| Task objective |
The required output holds only the lines from the one containing "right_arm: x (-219" through the end of the material below, copied exactly, please, with no pictures.

| Material provided |
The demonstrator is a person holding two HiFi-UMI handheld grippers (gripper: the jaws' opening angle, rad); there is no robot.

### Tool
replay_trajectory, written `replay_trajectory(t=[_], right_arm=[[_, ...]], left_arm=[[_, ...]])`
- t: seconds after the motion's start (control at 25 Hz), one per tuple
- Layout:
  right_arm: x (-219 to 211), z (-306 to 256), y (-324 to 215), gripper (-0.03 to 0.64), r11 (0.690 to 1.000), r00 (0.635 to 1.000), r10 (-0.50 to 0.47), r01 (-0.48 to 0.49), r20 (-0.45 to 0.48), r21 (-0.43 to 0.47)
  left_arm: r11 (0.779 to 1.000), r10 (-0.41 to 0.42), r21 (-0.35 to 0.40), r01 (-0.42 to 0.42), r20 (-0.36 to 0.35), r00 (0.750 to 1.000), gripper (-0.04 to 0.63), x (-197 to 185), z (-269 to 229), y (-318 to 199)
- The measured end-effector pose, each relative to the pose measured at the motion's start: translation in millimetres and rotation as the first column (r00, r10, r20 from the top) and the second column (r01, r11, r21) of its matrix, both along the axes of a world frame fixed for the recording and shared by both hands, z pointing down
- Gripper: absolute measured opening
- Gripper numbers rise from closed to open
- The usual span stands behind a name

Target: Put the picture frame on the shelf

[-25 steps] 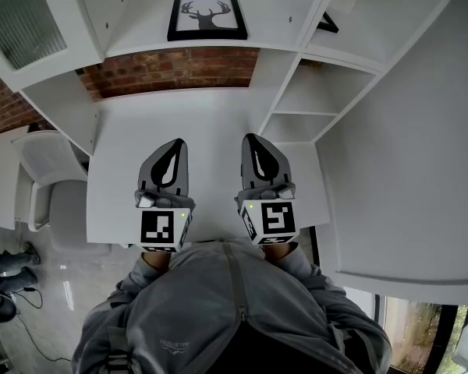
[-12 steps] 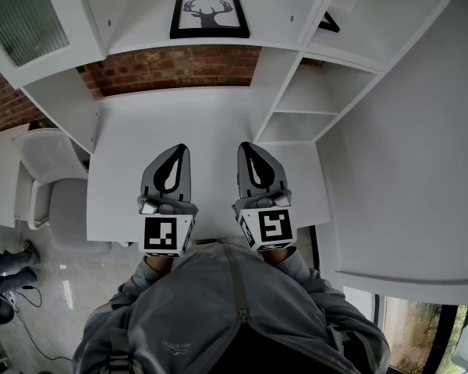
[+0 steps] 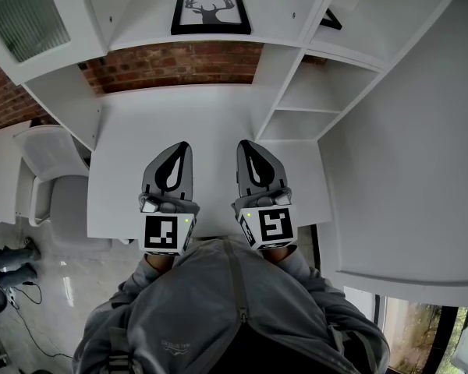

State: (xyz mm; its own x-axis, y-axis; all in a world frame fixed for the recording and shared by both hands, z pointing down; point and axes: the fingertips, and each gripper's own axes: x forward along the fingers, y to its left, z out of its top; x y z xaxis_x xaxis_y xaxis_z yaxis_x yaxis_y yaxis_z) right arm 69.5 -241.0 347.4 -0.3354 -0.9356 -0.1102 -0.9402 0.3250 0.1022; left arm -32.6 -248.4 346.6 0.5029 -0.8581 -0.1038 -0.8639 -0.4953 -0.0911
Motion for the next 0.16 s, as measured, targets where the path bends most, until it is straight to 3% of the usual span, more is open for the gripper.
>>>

| Solution |
  right_arm: x (-219 to 211), z (-306 to 256), y (-324 to 215), gripper (-0.03 to 0.64), r11 (0.690 to 1.000), r00 (0.635 to 1.000), r10 (-0.50 to 0.47), r01 (-0.48 to 0.49), r20 (-0.45 to 0.48), r21 (-0.43 to 0.47)
  left_arm: r11 (0.779 to 1.000), r10 (-0.41 to 0.42), r21 (-0.35 to 0.40), r01 (-0.42 to 0.42), r20 (-0.36 to 0.35), r00 (0.750 to 1.000), gripper (-0.04 to 0.63), x (-197 to 185), z (-269 to 229), y (-318 to 199)
- The measured end-effector pose, each relative to the pose measured at the motion's start: translation in millimetres and rotation as the first column (r00, r10, r20 from the top) and the second column (r01, r11, r21) of its matrix, both along the axes of a world frame fixed for the recording and shared by both hands, z pointing down
- Gripper: absolute measured opening
- Gripper numbers rise from closed to open
- The usual span stands behind a name

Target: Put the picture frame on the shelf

[-25 steps] 
[-12 steps] 
[+0 steps] 

State: (xyz mm; its own x-axis, y-axis; all in a world frame fixed for the recording and shared by both hands, z pointing down; point and axes: the fingertips, and each gripper's own axes: x forward along the fingers, y to its left, z out of its top; x y z xaxis_x xaxis_y xaxis_z yaxis_x yaxis_y yaxis_z) right arm 69.5 -241.0 347.4 -0.3354 -0.9356 -0.1102 -0.9402 0.3250 0.1022; left arm -32.6 -248.4 346.6 0.5029 -0.8581 -0.1038 -0.8639 -0.4953 -0.0911
Motion for the next 0.16 s, as measured, targets where the path bends most, until it is straight to 3% of the usual span, more is open for the gripper.
>>>

Nothing remains to be added to this answer.